**EXERCISE REQUIREMENTS:**
Each line from the one containing "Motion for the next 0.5" through the last line of the records below is to be set down exactly; the rest stays out.

**SUPPLIED DATA:**
=== Section Start ===
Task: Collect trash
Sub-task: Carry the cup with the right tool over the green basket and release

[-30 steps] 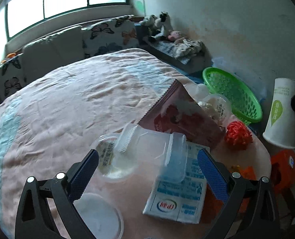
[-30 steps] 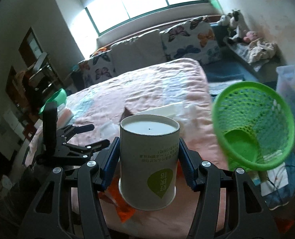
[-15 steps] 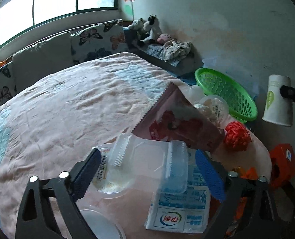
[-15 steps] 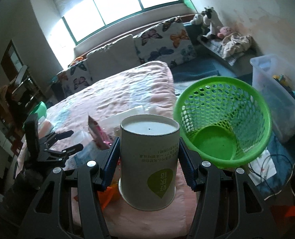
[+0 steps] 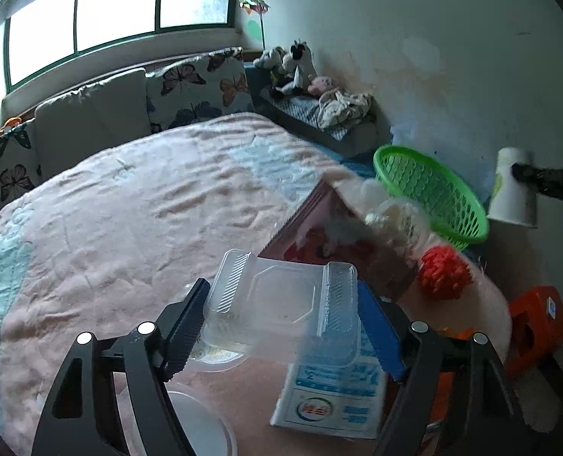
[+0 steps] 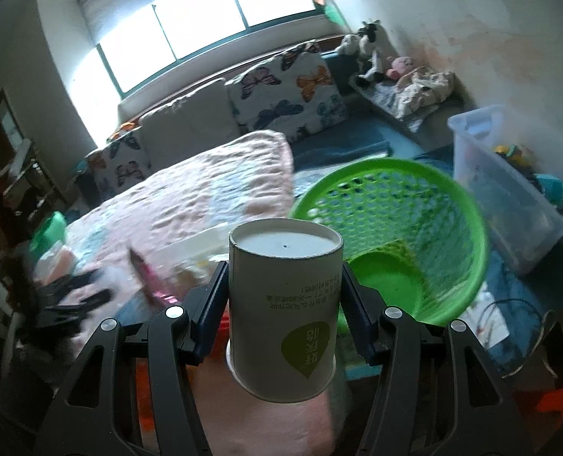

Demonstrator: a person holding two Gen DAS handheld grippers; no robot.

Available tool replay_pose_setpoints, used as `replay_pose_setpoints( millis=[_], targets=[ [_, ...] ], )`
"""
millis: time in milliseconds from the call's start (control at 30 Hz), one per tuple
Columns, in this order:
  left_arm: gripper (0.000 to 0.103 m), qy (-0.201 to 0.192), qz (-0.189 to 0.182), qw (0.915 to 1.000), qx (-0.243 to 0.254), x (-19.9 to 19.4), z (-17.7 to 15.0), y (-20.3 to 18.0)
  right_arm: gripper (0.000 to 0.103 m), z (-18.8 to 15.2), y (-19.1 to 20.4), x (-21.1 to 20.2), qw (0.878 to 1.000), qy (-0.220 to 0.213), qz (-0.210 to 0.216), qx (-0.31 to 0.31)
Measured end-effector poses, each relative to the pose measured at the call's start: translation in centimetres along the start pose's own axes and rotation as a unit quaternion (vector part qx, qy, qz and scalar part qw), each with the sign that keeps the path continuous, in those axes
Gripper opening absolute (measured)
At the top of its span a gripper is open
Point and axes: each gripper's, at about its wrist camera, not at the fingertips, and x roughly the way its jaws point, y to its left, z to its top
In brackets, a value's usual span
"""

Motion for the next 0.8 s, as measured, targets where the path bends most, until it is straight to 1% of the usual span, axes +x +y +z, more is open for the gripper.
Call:
replay_pose_setpoints(
  millis=[233, 400, 500, 633, 700, 733, 800],
  targets=[
    [0.074, -0.026, -0.012, 0.9996, -0.004, -2.2, 2.8, -2.6, 0.057, 0.7, -3.7, 2.5, 0.999, 0.0, -0.047, 0.005],
    [0.074, -0.032, -0.032, 0.999, -0.006, -1.8, 5.2, -5.4, 0.057, 0.8, -6.0, 4.4, 0.998, -0.002, -0.069, 0.009],
    [0.074, -0.034, -0.039, 0.9986, 0.001, -1.0, 6.7, -7.3, 0.058, 0.8, -7.7, 6.2, 0.997, 0.007, -0.074, 0.013],
    [0.074, -0.03, -0.048, 0.9984, 0.003, 0.3, 8.2, -9.3, 0.059, 0.5, -9.1, 7.8, 0.997, 0.015, -0.068, 0.02],
    [0.074, -0.024, -0.048, 0.9985, 0.007, 1.3, 8.9, -10.5, 0.06, 0.4, -9.7, 8.2, 0.997, 0.017, -0.065, 0.024],
    [0.074, -0.021, -0.048, 0.9986, 0.008, 1.8, 9.1, -10.7, 0.063, 0.3, -9.9, 8.1, 0.997, 0.017, -0.064, 0.026],
    [0.074, -0.011, -0.053, 0.9985, 0.009, 3.0, 9.9, -11.7, 0.065, 0.2, -10.2, 7.8, 0.998, 0.013, -0.054, 0.03]
  ],
)
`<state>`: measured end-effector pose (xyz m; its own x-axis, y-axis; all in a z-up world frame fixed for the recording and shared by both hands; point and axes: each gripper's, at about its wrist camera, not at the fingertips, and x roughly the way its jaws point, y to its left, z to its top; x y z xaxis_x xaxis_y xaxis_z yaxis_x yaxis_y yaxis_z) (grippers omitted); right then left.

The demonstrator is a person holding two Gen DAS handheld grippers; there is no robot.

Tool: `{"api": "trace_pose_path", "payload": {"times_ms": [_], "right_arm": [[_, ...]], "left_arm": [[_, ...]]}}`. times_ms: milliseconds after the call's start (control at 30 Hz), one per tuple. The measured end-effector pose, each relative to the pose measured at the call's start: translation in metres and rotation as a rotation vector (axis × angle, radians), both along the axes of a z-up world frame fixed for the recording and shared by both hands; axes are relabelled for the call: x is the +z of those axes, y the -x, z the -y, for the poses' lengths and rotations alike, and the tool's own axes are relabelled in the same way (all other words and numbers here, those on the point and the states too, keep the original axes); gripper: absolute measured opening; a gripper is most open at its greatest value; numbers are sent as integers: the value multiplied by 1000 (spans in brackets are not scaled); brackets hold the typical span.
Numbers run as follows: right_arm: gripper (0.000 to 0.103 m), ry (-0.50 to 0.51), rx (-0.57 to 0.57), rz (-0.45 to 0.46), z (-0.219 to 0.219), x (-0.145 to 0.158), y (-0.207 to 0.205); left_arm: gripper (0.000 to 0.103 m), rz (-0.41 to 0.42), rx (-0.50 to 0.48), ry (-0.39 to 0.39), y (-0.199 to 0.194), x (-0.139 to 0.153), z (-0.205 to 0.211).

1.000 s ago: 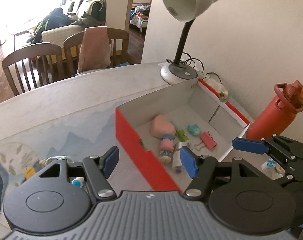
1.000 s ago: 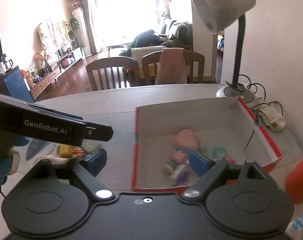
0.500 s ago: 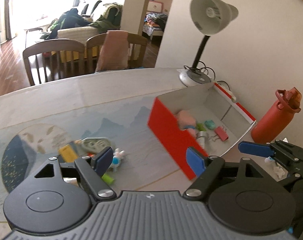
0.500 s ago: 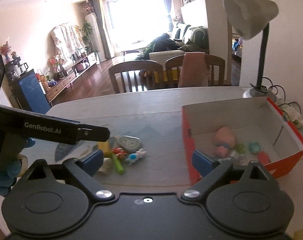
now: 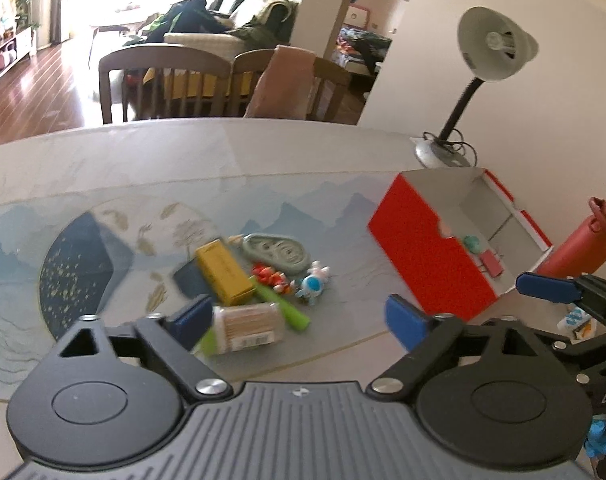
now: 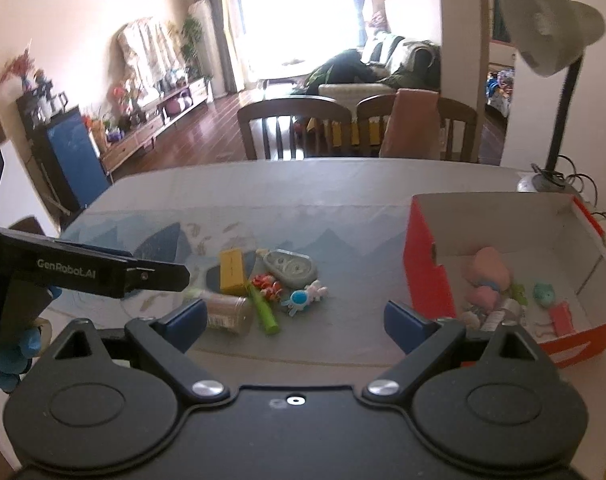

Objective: Organize rigid objects
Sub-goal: 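Withdraw both tools from the shoebox back toward the remaining items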

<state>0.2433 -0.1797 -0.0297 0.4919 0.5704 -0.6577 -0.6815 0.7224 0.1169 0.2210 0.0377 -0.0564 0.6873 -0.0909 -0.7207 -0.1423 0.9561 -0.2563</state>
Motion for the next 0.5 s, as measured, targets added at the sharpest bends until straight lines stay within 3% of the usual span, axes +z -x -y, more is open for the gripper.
{"api": "trace_pose_path", "payload": {"times_ms": [500], "right_arm": [[88, 131, 132, 6, -39, -73, -16]], "left_arm": [[102, -64, 105, 25, -17, -81, -8]]}}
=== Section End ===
**SOLUTION FOR THIS TASK:**
Motion for the next 0.5 s, as measured, targets added at the sharpest bends until straight lines stay within 3% of the usual span, axes +z -x -y, more is open for the gripper.
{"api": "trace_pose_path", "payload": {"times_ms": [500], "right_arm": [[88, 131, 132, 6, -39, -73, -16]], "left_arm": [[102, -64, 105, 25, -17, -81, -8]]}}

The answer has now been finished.